History department holds book launch

Whitney Clum

Amidst a celebration thrown by Washburn University’s history department, Ben Goossen, Harvard student and Topeka native, launched his book “A Chosen Nation: Mennonites and Germany in a Global Era.”

Goossen opened the event by explaining the seven year journey he had embarked on to explore Mennonite communities around the world, as well as giving a brief outline of the content in the book. The Mennonites are a sect of Christianity with a current population of almost 80,000 in the United States. The event ended with a book signing and a cake with the cover of the book printed on it.  

The crowd, a mix of students, faculty and members of the local Mennonite church, listened as Goossen explained how Nazi Germany was both attracted and put off by the Mennonite Christians.

Historical documents and quotes from leaders of the Mennonite church were presented to help illustrate how the various locations of Mennonite settlements impacted how they reacted to the Third Reich. The presentation also explained how a portion of the Mennonite community in Soviet Russia sympathized with the Nazi regime’s anti-Communist leanings and fled to Germany. 
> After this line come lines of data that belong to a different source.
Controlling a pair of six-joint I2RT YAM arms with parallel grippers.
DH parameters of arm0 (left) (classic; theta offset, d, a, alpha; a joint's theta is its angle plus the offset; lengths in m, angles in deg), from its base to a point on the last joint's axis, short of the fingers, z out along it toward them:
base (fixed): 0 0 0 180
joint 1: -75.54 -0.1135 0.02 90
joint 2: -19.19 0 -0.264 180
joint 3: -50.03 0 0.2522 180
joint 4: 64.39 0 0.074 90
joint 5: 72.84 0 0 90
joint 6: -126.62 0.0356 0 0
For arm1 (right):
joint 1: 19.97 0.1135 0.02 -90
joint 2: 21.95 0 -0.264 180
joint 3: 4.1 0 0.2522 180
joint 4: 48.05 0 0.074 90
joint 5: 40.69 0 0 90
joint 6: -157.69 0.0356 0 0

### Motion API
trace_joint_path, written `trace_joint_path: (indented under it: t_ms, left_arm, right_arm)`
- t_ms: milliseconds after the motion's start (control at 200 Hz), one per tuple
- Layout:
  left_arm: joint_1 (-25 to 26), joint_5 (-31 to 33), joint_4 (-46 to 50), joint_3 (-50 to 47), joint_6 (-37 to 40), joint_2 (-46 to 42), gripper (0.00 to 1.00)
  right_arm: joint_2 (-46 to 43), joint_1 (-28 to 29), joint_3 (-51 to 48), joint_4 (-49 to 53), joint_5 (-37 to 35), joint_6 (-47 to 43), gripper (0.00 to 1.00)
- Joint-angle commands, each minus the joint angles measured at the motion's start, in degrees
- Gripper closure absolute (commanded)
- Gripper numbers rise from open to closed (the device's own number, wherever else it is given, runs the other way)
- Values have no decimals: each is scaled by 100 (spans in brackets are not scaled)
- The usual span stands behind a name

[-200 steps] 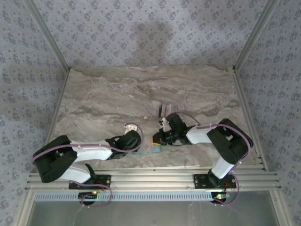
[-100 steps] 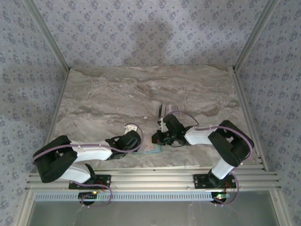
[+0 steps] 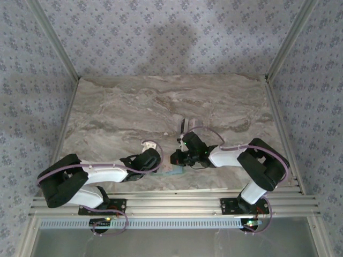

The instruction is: Put the credit cards into the card holder

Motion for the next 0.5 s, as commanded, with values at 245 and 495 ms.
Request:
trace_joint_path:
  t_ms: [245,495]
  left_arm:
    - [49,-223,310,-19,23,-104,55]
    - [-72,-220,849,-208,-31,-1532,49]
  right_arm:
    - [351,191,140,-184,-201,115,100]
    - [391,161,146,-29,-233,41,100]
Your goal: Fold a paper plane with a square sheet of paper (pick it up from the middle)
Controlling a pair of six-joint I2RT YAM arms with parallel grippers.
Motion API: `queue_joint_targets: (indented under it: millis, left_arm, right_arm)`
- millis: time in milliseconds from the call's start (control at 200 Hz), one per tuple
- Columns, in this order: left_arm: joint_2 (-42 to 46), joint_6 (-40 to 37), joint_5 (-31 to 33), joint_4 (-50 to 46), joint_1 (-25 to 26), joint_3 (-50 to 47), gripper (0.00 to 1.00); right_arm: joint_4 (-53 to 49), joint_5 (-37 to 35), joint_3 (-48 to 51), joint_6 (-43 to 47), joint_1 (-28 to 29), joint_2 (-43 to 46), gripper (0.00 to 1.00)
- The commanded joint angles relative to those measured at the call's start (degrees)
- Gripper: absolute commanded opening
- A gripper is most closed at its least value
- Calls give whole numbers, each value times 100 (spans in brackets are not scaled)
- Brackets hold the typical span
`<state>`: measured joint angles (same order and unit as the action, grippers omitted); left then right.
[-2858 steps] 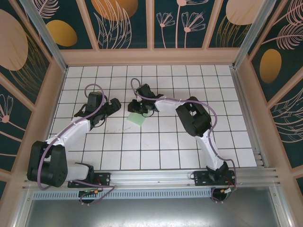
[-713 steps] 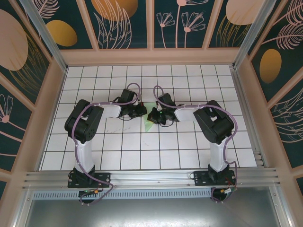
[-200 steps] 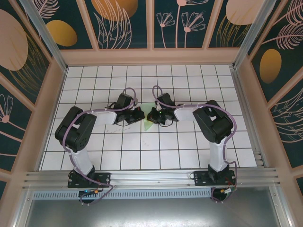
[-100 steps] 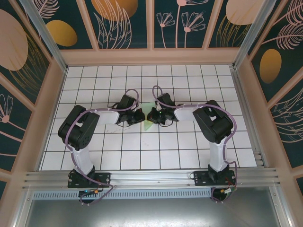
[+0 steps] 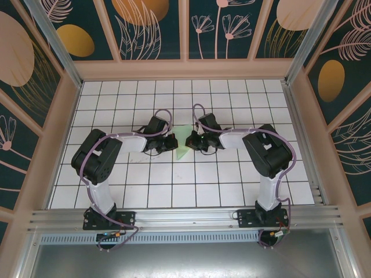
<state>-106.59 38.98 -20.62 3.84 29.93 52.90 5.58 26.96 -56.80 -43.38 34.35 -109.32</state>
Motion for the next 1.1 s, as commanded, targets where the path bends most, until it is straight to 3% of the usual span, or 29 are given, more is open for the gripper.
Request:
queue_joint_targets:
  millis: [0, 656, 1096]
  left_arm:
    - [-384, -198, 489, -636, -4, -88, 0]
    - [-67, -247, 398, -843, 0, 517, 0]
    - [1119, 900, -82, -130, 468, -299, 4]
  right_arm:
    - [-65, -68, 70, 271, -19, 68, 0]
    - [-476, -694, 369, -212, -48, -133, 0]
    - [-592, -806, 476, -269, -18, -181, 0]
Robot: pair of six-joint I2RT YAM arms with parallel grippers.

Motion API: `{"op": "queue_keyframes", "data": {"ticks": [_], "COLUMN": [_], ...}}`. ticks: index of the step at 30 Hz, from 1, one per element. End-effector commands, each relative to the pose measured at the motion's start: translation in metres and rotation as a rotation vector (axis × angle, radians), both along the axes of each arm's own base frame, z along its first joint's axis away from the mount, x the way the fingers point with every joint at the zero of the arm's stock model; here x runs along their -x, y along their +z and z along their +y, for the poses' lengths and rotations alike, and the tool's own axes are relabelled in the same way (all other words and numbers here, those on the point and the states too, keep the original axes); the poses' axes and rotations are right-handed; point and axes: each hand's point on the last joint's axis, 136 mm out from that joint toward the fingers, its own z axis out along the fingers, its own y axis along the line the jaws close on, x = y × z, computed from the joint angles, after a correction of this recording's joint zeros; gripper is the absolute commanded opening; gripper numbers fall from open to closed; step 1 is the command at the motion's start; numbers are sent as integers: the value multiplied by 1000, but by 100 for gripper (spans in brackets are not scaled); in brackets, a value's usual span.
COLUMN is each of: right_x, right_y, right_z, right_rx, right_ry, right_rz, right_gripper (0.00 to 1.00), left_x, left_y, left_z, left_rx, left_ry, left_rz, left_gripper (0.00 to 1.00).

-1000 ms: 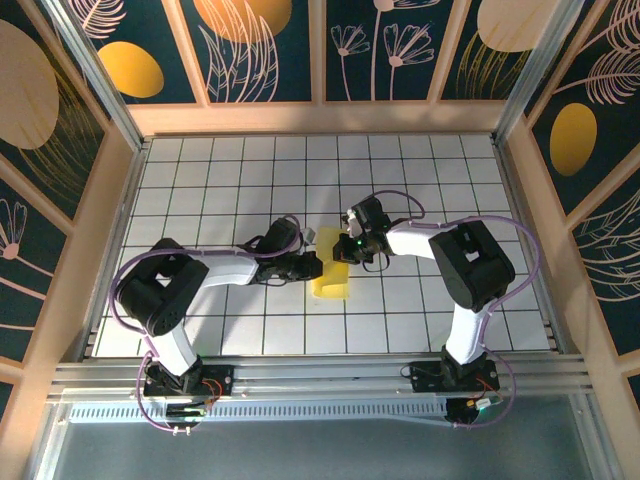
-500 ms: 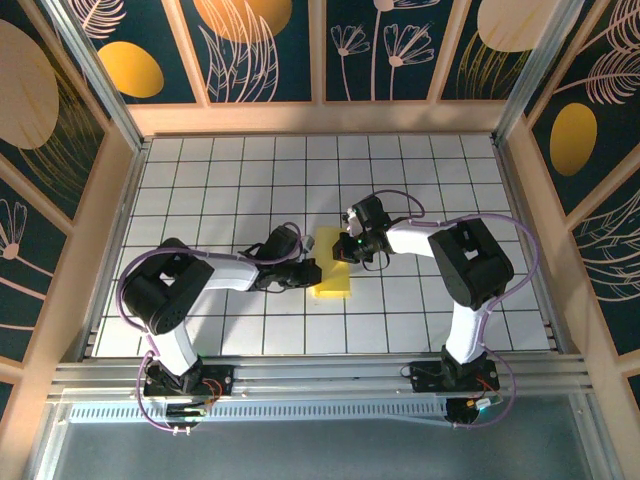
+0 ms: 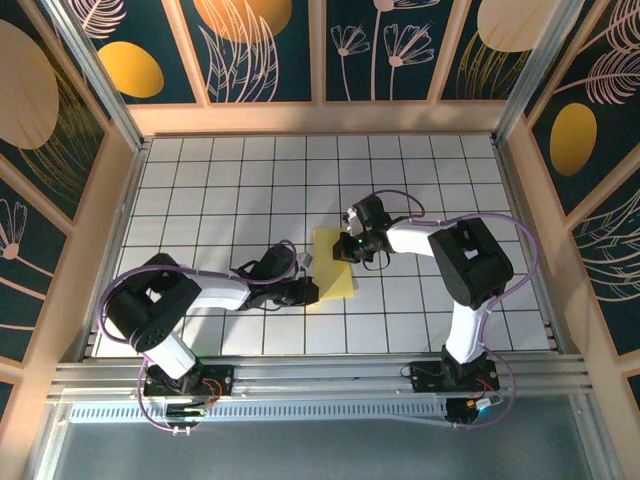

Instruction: Fold a paper plane with a square sheet of paper (fold left side to right side)

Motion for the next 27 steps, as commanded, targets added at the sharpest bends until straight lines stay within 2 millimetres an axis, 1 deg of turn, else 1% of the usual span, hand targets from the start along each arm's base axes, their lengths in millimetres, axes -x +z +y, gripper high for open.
{"op": "queue_keyframes", "data": {"ticks": [1, 3, 6, 8, 12, 13, 15, 17, 21, 23, 27], "right_x": [12, 11, 12, 12, 12, 12, 13, 13, 13, 14, 13], "right_y": [-47, -46, -45, -44, -43, -42, -42, -41, -40, -39, -36], "right_z": [-44, -43, -41, -40, -40, -40, -39, -38, -36, -34, -31], "right_rx": [203, 201, 197, 196, 195, 194, 193, 190, 187, 184, 175], "right_ry": [-57, -55, -48, -41, -38, -38, -36, -36, -33, -30, -26], "right_rz": [87, 85, 83, 79, 72, 69, 69, 67, 66, 65, 59], "right_gripper": [0, 0, 0, 0, 0, 0, 0, 0, 0, 0, 0], "left_x": [43, 41, 31, 18, -15, -24, -36, -46, -59, -60, -58], "left_y": [-27, -24, -10, 4, 41, 47, 52, 50, 31, 13, -8], "left_z": [22, 20, 12, 9, 3, 2, 0, -5, -12, -10, -6], "left_rx": [-84, -74, -42, -27, 44, 54, 52, 29, -28, -67, -107], "left_ry": [-25, -13, 0, 12, 38, 44, 42, 29, 12, 10, 18], "left_rz": [177, 177, 148, 110, 24, 8, -14, -30, -28, -3, 26], "left_gripper": [2, 2, 1, 1, 1, 1, 1, 0, 0, 0, 0]}}
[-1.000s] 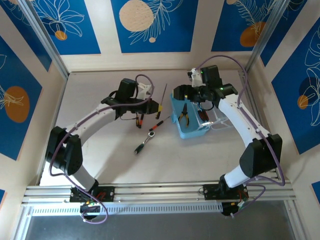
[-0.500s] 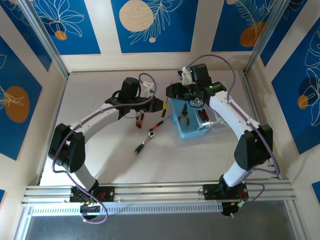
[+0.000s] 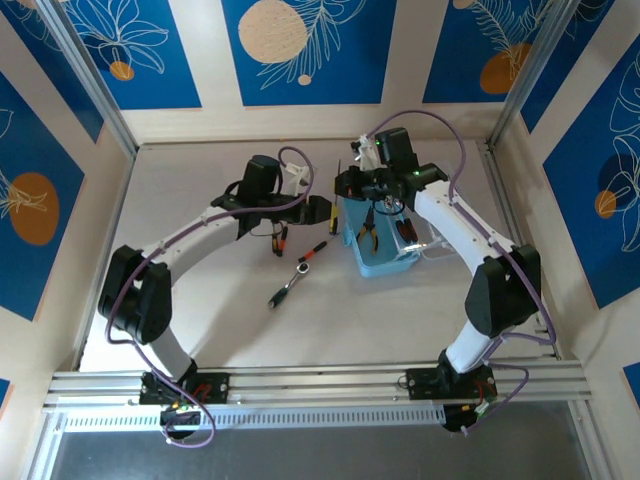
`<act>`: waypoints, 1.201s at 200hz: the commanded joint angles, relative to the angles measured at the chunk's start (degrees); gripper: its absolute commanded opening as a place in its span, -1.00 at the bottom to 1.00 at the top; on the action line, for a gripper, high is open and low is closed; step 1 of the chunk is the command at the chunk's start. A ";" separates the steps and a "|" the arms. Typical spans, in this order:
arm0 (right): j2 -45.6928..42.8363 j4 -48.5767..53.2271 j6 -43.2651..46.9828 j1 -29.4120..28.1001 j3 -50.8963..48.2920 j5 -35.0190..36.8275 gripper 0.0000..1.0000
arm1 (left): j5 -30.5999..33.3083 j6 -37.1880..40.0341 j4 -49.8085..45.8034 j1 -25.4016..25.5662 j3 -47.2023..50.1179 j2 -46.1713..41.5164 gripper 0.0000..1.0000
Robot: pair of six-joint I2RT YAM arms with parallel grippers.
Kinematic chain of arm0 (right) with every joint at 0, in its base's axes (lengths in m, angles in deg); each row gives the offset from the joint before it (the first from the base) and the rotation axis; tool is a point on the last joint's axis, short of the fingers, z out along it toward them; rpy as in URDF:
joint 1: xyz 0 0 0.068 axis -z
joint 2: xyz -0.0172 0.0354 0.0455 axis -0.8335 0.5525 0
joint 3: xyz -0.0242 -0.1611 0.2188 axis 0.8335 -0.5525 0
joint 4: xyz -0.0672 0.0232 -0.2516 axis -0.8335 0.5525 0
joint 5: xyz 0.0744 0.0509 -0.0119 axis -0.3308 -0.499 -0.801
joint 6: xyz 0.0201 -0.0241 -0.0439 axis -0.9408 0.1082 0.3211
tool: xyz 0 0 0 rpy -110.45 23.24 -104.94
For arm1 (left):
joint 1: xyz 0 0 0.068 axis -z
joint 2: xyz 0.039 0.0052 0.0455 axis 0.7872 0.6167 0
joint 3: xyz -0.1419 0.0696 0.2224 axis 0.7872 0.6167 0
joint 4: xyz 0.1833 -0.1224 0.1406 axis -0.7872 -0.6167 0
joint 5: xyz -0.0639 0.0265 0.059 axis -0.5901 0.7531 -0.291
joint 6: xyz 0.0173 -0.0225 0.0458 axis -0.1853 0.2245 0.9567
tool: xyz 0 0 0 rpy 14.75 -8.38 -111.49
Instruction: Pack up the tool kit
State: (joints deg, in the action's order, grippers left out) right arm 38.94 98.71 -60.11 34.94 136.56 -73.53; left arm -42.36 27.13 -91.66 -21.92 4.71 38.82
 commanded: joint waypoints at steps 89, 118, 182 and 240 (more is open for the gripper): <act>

The presentation also included photographs, clips from old Nazi propaganda films and stories about Goossen’s own experiences in different Mennonite communities around the globe.

“What’s interesting about Ben is that this isn’t even his dissertation,” said professor Tom Prasch, chairman of Washburn’s history department. “It is unusual to write a book before finishing your dissertation. He strikes me as an amazingly good historian with an ability to formulate good questions. He has been to Paraguay, Poland, which used to be German, and Newton (Kansas).”

Not only does the history of the Mennonites have nothing to do with Goossen’s dissertation, Goossen’s chosen field of study has nothing to do with history at all. His work for his doctorate revolves around environmentalism in third-world countries.

When asked about how he connects the two completely different topics, Goossen said that it all had to do with nationalism.

“I study the way nationalism changes and is expressed across geological differences,”  said Goossen. “One of the main reasons that the world as a whole has not addressed climate change is because of nationalism.”

Book launches are generally only held if there is a personal connection to the university. In this case, Goossen is the son of Rachel Goossen, professor of history at Washburn. They are also held to highlight contemporary issues in the news. According to Prasch, the topics that are featured “vary by semester.”

Although this particular book launch was scheduled before the events in Charlottesville, Virginia, Goossen was able to make connections with that event with the core theme of his book. According to Goossen, understanding nationalism is the key to understanding what happened with some members of the Mennonite community in the midst of World War II, as well as understanding why the Charlottesville protests happened.